[Your assignment]: Would you repeat the listing exactly, without any of its images?

* * * * * * * * *

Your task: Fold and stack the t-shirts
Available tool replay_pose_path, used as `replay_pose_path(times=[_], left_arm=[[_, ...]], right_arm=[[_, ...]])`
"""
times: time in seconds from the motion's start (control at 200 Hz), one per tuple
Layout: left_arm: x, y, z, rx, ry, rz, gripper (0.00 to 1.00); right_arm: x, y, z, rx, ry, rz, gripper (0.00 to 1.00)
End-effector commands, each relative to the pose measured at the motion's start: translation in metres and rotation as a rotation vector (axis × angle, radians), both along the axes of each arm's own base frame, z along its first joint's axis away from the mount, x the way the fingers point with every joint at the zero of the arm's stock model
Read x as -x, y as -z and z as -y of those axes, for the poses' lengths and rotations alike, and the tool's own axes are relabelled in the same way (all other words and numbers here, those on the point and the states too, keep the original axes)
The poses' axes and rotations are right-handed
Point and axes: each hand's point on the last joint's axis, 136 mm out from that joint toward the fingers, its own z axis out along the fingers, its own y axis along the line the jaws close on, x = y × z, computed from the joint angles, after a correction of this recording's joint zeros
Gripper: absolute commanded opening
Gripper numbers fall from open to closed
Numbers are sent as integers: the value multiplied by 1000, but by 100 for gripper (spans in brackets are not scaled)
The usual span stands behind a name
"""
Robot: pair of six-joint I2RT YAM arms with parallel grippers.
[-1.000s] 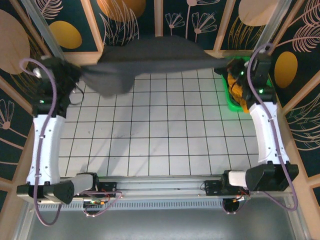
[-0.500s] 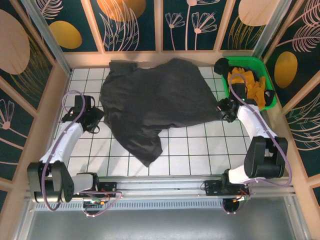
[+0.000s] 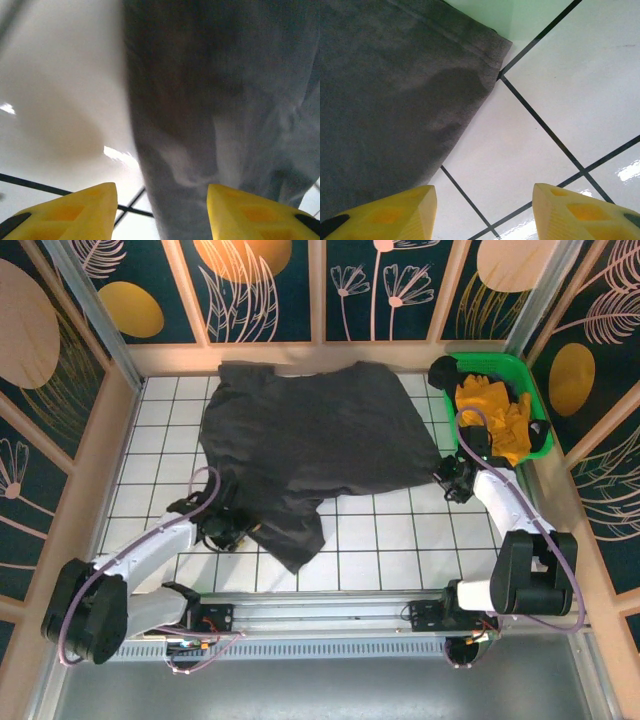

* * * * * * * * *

[Written answer]:
Your task: Fold and stack the t-shirts
Available tool replay_pose_path, used as `replay_pose_path(times=[_], left_arm=[[_, ...]], right_arm=[[_, ...]])`
"""
times: time in seconds from the motion's start (control at 200 Hz), one per tuple
Layout: left_arm: x, y, z, rx, ry, rz, gripper (0.00 to 1.00); right_arm: x, y, z, rx, ry, rz, gripper (0.00 to 1.00)
End-effector commands, each relative to the pose measured at the motion's start: translation in metres and rotation as a rotation vector (axis × angle, radians), both along the axes of each arm's own base frame, z along its first joint's axis away from the mount, x the way the fingers point with every joint at the zero of the arm's stock model
Read x as -x, y as -z and z as -y of those axes, for the poses' lengths and rotations alike, and the tool's own axes are relabelled in the same way (all other words and numbers here, those on the point and the states too, keep the original axes)
The poses' axes and rotations are right-handed
Point and axes: each hand's point on the last joint's axis, 136 mm out from that joint toward the fingers, its own z axis out along the fingers, its own y axis along the line the jaws close on, x = y × z, computed from the joint angles, after a correction of this recording's joint zeros
Gripper: absolute commanded opening
Gripper numbers fall from open to closed
Numbers are sent as integers: the value multiplied by 1000, but by 100 for gripper (spans in brackets are not scaled)
The usual span stands behind a name
"""
Robot: pair of six-joint I2RT YAM arms with parallel grippers.
[-1.000s] 
[-0.500s] 
[+0.000s] 

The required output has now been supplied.